Number 8: Interim Protection
This edition of Heritage Online Debate explores whether we are doing enough to keep valuable, historic buildings safe from being demolished or significantly altered before they can be protected by listing.
We have all been aware that buildings of special architectural or historic interest are sometimes lost prior to, or during assessment for listing. Fortunately the numbers of buildings that suffer from pre-emptive damage are small, especially compared to the numbers of buildings we look at each year, but they are often cases that hit the headlines. We are therefore keen to explore what more can be done, both within current legislation and in the longer term.

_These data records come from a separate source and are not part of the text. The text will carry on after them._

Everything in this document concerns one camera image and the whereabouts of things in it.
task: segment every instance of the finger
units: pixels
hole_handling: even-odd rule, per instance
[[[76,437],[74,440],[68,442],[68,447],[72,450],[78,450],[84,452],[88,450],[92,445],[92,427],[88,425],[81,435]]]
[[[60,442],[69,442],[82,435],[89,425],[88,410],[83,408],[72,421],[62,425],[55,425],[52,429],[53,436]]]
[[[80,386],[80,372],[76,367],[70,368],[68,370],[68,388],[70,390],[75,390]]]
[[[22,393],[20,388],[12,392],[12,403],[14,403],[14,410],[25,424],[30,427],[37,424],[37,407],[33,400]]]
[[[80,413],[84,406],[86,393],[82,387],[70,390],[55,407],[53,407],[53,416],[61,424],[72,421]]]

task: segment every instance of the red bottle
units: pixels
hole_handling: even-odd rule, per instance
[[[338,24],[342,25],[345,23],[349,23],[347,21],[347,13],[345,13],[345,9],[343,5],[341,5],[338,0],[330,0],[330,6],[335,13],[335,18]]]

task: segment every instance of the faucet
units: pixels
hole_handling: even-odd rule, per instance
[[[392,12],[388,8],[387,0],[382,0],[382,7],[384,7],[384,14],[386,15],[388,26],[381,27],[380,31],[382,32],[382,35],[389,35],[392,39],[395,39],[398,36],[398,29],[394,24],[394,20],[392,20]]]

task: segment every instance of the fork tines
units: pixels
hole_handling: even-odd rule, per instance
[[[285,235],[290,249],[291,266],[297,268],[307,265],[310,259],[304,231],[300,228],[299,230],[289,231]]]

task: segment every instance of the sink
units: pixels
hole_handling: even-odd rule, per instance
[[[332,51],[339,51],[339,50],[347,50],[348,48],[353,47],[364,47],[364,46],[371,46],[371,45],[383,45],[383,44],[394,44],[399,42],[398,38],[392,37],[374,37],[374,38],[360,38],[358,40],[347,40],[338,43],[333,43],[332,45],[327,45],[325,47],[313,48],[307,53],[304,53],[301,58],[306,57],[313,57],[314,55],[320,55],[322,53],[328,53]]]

In England, the service of a Building Preservation Notice (BPN) is the main means of interim protection, but they are underused. Only an average of between five and six BPNs are served by local planning authorities each year. Recent investigations have shown a few reasons for this, with compensation seemingly the main barrier. In order to address this, we recently published an updated advice note on BPNs and announced a two-year pilot scheme to explore the benefits of indemnification by Historic England against the risk of compensation claims.
To start this debate we have invited a few external contributors to examine the issue from their viewpoints.
Guest editors: Dr Richard Morrice, Head of Planning and Heritage Reform Strategy at Historic England and Jess Cole, Listing Casework Analysis Manager at Historic England.
The purpose of the Heritage Online Debate is to explore issues of current heritage interest from a range of perspectives. It therefore follows that some of the articles express a range of views. For the avoidance of doubt the inclusion or posting by Historic England of any article does not necessarily imply a recommendation or an endorsement by Historic England of the views expressed within them. However we are keen to publish these different opinions so we can all arrive at a better understanding of the matters under discussion and how we can best protect and manage our shared heritage.